2 juin 2020

Tout s'explique

Manifestations contre les violences policières aux États-Unis

Qu’a annoncé Donald Trump pour contenir les manifestations ?

Le président américain, Donald Trump, a annoncé hier soir le déploiement de milliers de soldats et de policiers dans la capitale américaine, Washington, et a appelé les gouverneurs à solliciter la garde nationale, un réseau de réservistes, pour « dominer les rues ». Des manifestations ont eu lieu dans plus d’une centaine de villes contre les discriminations raciales depuis la mort le 25 mai de George Floyd, un Afro-Américain de 46 ans, après une interpellation par la police. La garde nationale a déjà été déployée dans 21 États, selon un décompte du New York Times. Après des saccages, des couvre-feux ont été instaurés dans une quarantaine de villes, comme Washington, New York et Los Angeles. Deux autopsies de George Floyd, l’une menée par un médecin légiste d’un comté de l’État du Minnesota et une autre commandée par sa famille, ont conclu hier que son décès constituait un homicide. Arrêté vendredi, le policier qui a procédé à son interpellation, Derek Chauvin, est poursuivi pour homicide involontaire.

Quelles pratiques policières sont dénoncées ?

Le gouverneur démocrate de New York, Andrew Cuomo, a affirmé hier que « l’utilisation excessive de la force par la police devrait être interdite au niveau national ». En 1967, la Cour suprême, la plus haute juridiction américaine, a introduit la doctrine de « l’immunité qualifiée » après un cas de violences policières dans le Mississippi. Elle confère l’immunité à un policier poursuivi pour un usage excessif de la force lorsque celle-ci a été employée « de bonne foi » et avec « un motif raisonnable ». Selon une enquête de l’agence Reuters publiée le 8 mai, plus de la moitié des 252 policiers jugés pour un usage excessif de la force entre 2015 et 2019 ont bénéficié de cette doctrine et n’ont pas vu leur responsabilité engagée.

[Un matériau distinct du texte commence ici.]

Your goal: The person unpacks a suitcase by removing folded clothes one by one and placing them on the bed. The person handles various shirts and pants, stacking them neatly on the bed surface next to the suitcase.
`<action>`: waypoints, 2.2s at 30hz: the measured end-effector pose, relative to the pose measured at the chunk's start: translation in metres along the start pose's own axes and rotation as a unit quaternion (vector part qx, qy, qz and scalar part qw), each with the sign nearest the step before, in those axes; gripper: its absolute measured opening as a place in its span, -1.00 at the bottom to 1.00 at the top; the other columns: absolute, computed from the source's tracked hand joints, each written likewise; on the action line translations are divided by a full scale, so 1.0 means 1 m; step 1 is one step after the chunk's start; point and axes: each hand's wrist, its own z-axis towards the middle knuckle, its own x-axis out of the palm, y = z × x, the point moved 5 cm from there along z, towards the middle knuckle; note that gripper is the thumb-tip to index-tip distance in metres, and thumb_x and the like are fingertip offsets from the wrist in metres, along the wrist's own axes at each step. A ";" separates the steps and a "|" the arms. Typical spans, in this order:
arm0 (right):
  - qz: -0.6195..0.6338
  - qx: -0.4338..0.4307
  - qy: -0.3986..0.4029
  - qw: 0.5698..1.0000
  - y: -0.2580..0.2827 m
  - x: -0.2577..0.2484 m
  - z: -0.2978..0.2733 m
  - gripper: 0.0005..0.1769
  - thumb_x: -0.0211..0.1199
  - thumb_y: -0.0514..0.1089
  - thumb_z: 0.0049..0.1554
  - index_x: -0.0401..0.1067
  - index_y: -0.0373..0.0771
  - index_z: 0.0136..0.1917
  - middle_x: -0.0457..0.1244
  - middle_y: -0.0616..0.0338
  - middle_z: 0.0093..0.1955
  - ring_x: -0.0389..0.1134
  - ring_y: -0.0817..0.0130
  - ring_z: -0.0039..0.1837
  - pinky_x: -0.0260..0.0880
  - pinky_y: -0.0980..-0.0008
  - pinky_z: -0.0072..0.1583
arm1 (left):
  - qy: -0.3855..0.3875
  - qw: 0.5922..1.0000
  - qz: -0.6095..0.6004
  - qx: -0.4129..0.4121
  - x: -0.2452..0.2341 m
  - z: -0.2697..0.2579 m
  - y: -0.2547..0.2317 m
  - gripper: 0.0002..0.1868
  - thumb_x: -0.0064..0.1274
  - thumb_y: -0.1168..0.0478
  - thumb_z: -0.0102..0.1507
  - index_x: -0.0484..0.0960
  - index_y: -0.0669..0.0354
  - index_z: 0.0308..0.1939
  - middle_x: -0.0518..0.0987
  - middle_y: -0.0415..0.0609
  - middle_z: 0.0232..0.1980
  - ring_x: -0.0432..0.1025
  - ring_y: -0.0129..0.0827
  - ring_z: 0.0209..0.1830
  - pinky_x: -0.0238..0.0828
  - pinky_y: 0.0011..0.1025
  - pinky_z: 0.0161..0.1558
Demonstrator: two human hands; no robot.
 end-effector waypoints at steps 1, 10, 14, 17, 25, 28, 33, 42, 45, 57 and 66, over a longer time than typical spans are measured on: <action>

Comment est organisé le système policier aux États-Unis ?

Il n’existe pas d’organisation unique au niveau national de la police aux États-Unis. Celle-ci est décentralisée avec des services au sein des municipalités, des comtés, des États, en plus de l’État fédéral. « Il existe des milliers d’agences avec des règles différentes. Les standards peuvent donc varier d’une ville à l’autre, car la police est en grande partie organisée et gérée par les autorités locales élues », a expliqué dimanche au Monde Jesse Jannetta, chercheur spécialiste des questions de police au groupe de réflexion Urban Institute de Washington. Il souligne le rôle « protecteur » des conventions collectives, signées entre les syndicats de policiers et les collectivités, qui « ne facilitent pas les procédures pour que les policiers soient tenus responsables de leurs actes ». Selon les termes de ces contrats, des fonctionnaires de police peuvent par exemple être réintégrés après avoir été suspendus, voire licenciés.